Fareed Zakaria, editor and columnist of Newsweek International, spoke about the ambitious plan to launch the Middle East’s first democracy and U.S. foreign policy in the keynote address last week at the Newman Center for the second major Bridges to the Future program of the year.
DU Chancellor Daniel Ritchie and Rev. Paul Kottke, pastor of University Park United Methodist Church in Denver, gave the introductions.
The address focused on the U.S. plan to occupy and form a democracy in Iraq, which costs the U.S. around $86 billion just this year.
Zakaria, though he mentioned the potential problems with the plan and the commitments required to make it work, supported the idea of a Middle East democracy.
“Ultimately what you are trying to do is get at the culture these bad regimes had propagated,” he said.
“The kind of culture where 22-year-old men who have given up hope are brainwashed and beguiled to sacrifice themselves for some greater good,” he said.

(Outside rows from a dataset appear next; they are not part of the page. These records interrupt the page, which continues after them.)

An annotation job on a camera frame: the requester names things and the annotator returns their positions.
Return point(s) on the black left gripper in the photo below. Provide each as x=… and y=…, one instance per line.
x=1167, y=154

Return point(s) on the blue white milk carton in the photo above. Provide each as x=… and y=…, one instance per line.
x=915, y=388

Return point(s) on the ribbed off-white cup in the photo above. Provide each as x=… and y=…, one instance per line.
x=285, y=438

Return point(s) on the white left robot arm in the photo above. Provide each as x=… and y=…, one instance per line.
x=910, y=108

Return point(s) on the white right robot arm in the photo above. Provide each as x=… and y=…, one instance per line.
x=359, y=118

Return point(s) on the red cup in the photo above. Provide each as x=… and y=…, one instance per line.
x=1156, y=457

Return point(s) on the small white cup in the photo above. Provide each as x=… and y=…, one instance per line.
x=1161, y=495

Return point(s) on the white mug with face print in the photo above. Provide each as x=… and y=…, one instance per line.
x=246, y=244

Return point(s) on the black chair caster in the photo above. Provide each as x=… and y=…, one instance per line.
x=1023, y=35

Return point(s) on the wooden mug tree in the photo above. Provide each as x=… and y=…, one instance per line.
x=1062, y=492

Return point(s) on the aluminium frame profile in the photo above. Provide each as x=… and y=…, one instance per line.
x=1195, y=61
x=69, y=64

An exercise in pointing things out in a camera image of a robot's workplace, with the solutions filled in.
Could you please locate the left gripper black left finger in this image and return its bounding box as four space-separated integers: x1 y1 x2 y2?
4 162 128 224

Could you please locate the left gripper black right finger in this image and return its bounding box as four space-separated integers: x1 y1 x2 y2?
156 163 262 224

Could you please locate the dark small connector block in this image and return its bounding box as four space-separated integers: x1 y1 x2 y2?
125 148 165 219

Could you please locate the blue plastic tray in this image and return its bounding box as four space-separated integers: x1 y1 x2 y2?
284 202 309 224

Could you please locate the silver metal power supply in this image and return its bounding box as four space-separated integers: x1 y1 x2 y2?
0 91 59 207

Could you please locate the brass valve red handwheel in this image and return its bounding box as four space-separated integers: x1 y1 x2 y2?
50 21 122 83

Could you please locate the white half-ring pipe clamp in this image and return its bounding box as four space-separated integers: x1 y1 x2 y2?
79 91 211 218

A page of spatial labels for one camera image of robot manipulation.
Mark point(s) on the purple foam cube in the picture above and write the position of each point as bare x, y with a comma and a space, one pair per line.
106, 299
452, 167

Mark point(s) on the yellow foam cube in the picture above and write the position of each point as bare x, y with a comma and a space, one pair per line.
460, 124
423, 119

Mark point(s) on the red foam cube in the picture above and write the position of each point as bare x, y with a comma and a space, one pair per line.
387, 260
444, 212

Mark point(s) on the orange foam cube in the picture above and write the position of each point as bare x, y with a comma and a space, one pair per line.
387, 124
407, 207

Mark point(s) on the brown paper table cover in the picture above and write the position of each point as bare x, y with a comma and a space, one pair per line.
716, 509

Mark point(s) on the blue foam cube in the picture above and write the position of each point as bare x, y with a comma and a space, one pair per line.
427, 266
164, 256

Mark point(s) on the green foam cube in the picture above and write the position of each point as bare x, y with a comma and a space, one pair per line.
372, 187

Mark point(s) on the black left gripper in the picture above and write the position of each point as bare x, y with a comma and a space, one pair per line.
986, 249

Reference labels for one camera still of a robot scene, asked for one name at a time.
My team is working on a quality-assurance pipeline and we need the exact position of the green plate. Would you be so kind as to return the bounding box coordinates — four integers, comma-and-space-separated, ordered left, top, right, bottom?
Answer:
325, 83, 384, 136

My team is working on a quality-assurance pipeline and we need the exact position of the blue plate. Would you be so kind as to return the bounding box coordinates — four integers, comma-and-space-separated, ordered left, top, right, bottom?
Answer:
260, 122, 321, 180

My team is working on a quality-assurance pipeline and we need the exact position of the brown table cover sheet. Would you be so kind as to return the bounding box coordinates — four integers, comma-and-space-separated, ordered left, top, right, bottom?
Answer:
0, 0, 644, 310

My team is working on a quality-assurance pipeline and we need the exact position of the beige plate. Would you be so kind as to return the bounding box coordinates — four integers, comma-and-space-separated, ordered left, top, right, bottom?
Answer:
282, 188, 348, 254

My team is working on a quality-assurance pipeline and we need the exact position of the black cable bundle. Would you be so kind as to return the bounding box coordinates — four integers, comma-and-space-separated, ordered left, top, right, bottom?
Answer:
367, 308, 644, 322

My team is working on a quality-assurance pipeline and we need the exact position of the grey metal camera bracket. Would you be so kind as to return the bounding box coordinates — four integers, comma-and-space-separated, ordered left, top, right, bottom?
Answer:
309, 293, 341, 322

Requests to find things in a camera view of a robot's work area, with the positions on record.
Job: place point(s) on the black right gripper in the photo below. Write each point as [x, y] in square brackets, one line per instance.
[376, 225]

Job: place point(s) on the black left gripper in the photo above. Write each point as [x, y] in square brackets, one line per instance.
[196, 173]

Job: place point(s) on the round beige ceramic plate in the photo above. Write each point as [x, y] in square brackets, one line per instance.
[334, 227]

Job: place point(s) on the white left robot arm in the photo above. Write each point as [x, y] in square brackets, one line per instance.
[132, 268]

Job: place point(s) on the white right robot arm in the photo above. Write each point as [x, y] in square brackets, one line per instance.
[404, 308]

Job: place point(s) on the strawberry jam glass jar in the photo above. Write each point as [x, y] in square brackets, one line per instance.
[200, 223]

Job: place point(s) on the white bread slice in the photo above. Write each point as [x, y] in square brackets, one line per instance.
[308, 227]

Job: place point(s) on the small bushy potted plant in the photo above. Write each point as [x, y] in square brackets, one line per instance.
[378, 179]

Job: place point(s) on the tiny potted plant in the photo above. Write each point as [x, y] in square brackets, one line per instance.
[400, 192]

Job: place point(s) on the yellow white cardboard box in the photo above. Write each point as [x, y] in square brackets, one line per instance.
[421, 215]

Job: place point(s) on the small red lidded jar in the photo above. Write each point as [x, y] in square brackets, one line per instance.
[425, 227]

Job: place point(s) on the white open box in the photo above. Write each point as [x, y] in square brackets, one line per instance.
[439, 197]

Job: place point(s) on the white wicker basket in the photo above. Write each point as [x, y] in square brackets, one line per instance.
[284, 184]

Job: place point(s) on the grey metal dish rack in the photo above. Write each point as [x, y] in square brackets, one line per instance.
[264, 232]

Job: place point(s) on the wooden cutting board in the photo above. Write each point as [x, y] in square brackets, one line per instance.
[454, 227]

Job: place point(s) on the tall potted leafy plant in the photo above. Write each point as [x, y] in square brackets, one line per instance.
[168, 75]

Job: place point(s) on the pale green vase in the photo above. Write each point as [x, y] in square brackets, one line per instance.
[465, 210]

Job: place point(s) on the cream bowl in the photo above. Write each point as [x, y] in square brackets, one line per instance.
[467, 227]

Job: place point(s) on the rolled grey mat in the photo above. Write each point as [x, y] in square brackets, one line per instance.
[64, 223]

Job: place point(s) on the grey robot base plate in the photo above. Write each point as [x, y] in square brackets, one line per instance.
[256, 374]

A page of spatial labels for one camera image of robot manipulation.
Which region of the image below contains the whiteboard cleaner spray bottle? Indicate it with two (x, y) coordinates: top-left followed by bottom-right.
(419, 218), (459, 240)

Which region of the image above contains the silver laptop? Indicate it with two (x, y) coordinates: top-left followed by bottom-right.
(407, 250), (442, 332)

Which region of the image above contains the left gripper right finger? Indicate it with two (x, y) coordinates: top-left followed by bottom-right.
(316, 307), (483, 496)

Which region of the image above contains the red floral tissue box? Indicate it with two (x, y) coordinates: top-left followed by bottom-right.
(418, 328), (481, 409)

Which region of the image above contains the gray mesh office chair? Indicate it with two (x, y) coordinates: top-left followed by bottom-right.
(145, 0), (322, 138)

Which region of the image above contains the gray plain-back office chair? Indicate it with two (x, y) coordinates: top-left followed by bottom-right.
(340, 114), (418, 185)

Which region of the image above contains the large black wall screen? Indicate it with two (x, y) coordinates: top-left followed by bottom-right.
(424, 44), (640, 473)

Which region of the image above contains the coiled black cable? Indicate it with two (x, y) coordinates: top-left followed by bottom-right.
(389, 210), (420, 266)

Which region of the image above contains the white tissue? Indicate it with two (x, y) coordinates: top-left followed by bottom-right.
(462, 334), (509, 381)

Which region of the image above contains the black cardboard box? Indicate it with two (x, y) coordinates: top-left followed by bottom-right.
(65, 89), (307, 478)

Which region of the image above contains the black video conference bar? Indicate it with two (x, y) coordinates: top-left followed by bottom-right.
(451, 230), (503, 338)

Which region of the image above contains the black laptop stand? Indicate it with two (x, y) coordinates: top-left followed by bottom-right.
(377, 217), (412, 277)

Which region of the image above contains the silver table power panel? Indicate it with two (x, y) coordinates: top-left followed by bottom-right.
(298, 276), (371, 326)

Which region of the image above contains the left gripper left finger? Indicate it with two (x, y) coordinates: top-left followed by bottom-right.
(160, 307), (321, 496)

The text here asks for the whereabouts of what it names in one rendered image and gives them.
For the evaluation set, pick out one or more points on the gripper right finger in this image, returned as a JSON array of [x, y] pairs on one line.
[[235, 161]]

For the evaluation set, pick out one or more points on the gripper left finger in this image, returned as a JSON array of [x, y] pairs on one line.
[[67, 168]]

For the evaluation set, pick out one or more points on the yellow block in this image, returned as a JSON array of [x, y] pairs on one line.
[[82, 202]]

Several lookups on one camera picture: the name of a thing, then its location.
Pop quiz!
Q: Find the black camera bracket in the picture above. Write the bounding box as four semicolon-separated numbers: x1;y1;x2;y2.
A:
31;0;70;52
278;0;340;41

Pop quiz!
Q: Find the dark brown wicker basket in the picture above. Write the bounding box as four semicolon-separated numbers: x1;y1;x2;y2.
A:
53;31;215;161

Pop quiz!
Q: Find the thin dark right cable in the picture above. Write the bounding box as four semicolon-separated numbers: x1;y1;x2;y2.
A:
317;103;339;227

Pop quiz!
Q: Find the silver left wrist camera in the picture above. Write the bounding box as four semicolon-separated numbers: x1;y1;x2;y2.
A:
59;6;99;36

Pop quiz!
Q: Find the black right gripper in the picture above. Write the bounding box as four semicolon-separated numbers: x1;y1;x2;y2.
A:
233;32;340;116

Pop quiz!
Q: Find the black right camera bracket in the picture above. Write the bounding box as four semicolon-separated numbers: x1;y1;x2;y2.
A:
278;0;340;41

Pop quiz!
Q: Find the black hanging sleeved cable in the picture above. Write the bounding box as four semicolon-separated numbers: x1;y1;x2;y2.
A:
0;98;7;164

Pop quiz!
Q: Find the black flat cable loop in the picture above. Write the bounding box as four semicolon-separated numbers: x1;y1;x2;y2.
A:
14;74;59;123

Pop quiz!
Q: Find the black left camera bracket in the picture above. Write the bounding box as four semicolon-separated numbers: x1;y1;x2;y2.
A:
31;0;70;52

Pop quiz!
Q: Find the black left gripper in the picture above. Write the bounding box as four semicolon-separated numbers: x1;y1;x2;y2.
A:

He spoke at length about the combined problem of a very young Middle Eastern population and the detrimental influence of radical Islam.
He cited extremists’ “desire to impose the one truth on all” in combination with “the largest youth bulge in the history of the Middle East” as one of the reasons for the culture problems.
In his New York Times bestseller The Future of Freedom, Zakaria writes about the importance of the gradual immersion of foreign countries into democracy.
Buie Seawell, Louis D. Beaumont professor of business education at DU, talked about Zakaria’s ideas on the limits of democracy in foreign countries.
Seawell is the current co-chair of the Bridges of the Future subcommittee Theocracy and Democracy.
“Zakaria is calling our attention to the idea that as soon as there is an election, we (America) leave,” Seawell said.
“If people don’t respect other people’s rights, they will use the democratic process to infringe on those rights.”
“The United States has always been about changing the world, and I believe this will really change the world,” Zakaria said.
Zakaria has been the editor of Newsweek International since October 2000 and currently lives in New York City with his wife, son and daughter.